- _WHAT IS REQUIRED_:
Gather, from the listing beneath this task, every line holding the string "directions".

- _TASK DATA_:
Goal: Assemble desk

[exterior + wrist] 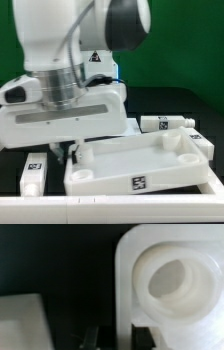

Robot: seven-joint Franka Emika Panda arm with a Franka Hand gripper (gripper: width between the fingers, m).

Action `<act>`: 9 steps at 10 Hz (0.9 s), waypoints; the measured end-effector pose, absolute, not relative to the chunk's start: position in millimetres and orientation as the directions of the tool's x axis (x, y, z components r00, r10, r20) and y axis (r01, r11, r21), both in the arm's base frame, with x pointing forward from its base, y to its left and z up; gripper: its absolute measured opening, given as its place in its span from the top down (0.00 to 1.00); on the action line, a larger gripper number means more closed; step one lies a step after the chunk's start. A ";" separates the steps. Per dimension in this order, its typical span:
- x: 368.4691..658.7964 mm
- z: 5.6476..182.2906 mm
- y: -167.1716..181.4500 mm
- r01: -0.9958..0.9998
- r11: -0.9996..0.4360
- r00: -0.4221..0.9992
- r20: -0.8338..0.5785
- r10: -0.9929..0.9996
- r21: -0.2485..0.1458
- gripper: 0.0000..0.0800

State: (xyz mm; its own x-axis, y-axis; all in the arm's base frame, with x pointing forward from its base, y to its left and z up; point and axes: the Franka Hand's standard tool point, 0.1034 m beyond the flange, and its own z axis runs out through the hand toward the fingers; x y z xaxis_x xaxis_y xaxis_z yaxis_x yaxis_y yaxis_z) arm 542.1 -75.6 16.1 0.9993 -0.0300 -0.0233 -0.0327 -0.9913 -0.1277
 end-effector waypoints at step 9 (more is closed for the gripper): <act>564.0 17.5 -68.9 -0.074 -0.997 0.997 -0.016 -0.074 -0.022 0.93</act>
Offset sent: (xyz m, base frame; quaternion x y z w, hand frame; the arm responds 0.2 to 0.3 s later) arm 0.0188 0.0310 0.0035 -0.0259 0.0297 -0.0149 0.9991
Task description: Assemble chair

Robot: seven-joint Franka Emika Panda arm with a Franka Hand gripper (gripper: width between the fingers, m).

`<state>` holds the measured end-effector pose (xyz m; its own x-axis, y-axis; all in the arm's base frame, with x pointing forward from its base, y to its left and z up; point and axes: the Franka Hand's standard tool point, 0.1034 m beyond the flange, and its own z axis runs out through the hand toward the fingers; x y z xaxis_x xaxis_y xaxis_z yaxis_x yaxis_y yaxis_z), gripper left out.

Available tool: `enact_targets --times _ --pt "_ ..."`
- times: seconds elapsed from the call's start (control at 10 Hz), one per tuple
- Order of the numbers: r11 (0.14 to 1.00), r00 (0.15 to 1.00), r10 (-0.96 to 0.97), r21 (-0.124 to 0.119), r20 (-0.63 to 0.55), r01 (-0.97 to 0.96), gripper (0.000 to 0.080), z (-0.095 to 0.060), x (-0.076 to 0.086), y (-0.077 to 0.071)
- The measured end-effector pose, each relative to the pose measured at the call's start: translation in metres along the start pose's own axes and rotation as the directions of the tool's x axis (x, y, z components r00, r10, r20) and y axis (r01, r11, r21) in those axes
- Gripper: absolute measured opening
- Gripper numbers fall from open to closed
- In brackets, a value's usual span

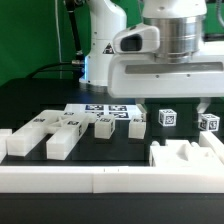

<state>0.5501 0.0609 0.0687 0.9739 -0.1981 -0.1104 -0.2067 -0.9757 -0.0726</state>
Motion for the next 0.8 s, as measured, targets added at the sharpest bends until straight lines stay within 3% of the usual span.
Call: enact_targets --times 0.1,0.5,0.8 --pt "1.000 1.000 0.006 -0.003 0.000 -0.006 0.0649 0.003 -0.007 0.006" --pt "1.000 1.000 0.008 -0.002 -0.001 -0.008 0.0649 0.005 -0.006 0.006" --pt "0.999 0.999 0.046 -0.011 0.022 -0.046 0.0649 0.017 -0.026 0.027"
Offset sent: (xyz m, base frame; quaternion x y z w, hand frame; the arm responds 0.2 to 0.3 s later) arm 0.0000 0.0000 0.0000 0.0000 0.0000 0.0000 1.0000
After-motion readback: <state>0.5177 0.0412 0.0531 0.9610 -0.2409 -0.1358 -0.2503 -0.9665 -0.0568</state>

- _EXPECTED OUTPUT_:
Action `<act>`: 9 steps at 10 Hz (0.9 s), waypoints; the measured end-effector pose, absolute, not relative to the chunk's start: position in millimetres and orientation as the directions of the tool's x axis (x, y, z components r00, r10, r20) and y axis (r01, r11, r21), both in the arm's base frame, with x pointing forward from its base, y to its left and z up; gripper: its absolute measured opening, given as its place in its span from the top down (0.00 to 1.00); on the action line, a larger gripper number means more closed; step one lies a step after the chunk's start. A ";" separates the steps. Per dimension in this order, its typical span:
- The measured end-effector pose, each relative to the pose measured at the call's start: translation in metres along the start pose's own axes and rotation as the directions of the tool's x axis (x, y, z components r00, r10, r20) and y axis (r01, r11, r21) in those axes

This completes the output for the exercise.